Mit Lupe in die Welt der Krabbeltiere Sonthofen/Oberallgäu (uw). Sie nehmen die Welt der Krabbeltiere unter die Lupe, untersuchen Wasser und lernen bei Führungen viel über ökologische Lebensräume, den Klimawandel oder den Bergwald. Mit dem Programm 'Umwelt mobil' bietet der Bund Naturschutz (BN) in Kempten und dem Oberallgäu, spannende Naturerlebnisse und kann sich dabei über großes Interesse freuen: Allein in den vergangenen fünf Jahren waren die mobilen Umweltpädagogen mit 408 Kindergarten-Gruppen und 399 Schulklassen unterwegs. Zudem gab es 86 Aktions- und Familientage.
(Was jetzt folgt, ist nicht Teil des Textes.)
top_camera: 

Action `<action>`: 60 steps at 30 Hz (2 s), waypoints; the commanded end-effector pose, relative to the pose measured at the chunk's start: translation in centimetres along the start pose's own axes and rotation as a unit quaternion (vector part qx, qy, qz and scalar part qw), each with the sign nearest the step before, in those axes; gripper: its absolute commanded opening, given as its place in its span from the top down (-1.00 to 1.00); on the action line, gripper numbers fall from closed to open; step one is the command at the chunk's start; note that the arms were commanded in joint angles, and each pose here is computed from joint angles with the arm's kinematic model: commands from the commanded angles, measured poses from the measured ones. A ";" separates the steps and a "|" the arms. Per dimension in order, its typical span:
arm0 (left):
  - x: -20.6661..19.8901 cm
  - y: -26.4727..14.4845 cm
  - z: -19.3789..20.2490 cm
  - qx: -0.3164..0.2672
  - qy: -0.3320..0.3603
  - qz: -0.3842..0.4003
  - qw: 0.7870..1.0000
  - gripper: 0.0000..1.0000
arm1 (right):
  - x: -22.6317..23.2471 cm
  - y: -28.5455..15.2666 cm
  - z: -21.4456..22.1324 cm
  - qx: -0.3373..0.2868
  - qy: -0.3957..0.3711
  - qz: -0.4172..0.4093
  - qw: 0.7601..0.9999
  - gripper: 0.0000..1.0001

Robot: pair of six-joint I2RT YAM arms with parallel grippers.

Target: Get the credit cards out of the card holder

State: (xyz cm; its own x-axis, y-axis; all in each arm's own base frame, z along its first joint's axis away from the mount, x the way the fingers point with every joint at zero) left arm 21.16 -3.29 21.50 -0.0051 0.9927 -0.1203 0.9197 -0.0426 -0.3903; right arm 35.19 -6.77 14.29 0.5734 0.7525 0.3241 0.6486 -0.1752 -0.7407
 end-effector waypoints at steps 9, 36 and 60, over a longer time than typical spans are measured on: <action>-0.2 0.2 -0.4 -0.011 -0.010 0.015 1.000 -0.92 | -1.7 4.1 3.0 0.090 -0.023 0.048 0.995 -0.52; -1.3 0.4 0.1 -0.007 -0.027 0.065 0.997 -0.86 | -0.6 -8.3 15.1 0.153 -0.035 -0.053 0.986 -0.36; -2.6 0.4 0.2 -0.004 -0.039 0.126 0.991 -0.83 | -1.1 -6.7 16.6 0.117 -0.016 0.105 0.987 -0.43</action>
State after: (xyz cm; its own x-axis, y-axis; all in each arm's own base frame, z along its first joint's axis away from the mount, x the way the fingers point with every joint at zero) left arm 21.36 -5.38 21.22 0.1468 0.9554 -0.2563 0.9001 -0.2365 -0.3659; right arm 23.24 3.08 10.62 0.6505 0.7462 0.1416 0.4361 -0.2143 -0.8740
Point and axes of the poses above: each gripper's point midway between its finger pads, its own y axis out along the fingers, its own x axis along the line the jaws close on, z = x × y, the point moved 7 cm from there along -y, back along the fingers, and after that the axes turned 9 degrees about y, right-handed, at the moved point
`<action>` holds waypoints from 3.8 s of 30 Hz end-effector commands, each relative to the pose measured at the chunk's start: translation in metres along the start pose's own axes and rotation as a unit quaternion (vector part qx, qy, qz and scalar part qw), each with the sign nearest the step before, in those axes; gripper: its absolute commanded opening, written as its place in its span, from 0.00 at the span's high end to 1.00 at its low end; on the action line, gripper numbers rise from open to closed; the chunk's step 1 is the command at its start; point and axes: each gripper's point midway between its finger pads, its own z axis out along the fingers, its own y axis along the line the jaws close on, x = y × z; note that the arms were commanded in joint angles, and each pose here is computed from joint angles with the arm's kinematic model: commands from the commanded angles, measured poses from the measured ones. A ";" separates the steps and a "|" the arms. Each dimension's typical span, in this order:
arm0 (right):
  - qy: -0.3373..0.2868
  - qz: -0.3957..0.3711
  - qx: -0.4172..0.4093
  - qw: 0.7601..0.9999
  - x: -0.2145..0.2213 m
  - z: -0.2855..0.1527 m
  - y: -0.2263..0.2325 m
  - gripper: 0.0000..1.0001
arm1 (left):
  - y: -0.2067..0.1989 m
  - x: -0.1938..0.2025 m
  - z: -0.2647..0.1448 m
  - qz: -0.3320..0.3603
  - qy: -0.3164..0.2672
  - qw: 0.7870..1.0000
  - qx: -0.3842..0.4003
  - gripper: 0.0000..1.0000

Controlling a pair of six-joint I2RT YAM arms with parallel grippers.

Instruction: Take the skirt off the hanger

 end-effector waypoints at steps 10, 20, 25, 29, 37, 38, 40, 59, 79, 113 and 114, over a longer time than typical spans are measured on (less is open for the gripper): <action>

Einen Bericht über das erfolgreiche Projekt gab vor dem Umweltausschuss des Landkreises Julia Wehnert, Geschäftsführerin der BN-Kreisgruppe Kempten-Oberallgäu. Wichtig dabei: Für die Ausflüge in die Natur werden zwar immer bereits bewährte Themen angeboten, zugleich aber jedes Jahr auch neue inhaltliche Schwerpunkte gesetzt. Im Vorjahr ging es unter anderem um Energie aus Sonne, Wind und Wasser, Bewegung in der Natur und frisches Essen. Heuer stehen beispielsweise Familienführungen und ein Erlebniscamp für Jugendliche auf dem Plan, aber auch das 'vorsorgende Wildtier-Management' (etwa für Bär, Luchs, Wolf und Biber).

'Eine ganze Menge'

Die wechselnden Themen helfen dem Bund Naturschutz auch, immer wieder Zuschüsse aus dem Umweltfonds zu erhalten. Denn kostenlos ist das Angebot nicht zu machen: Allein im Vorjahr gab der Bund Naturschutz für das Projekt gut 27 000 Euro aus - seit dem Jahr 2002 insgesamt fast 131 000 Euro. Dabei sind (kleine) Teilnahmegebühren und Eigenmittel der Naturschützer nur zwei Bausteine. Laut Wehnert unterstützt die Firma Feneberg das Projekt jährlich mit 3000 Euro, der ZAK mit 5000. Der Landkreis Oberallgäu gibt jährlich 2000, die Stadt Kempten 1000 Euro. Dazu der Oberallgäuer Kreisrat Uli Leiner (Grüne): 'Für so wenig Geld kriegen wir eine ganze Menge.'

Wie Wehnert versicherte, wolle der Bund Naturschutz weiterhin regionale Umweltbildung für Kindergärten und Schulen anbieten. Eine mögliche Vision für die Zukunft sei, das Projekt im Oberallgäu auch im touristischen Bereich umzusetzen, etwa bestehende Urlaubs- und Freizeitmöglichkeiten zu vernetzen. Denkbar sei zudem, eine Umweltstation oder ein Natur-Erlebniszentrum 'Allgäuer Alpen' zu errichten - beispielsweise in Immenstadt oder Sonthofen.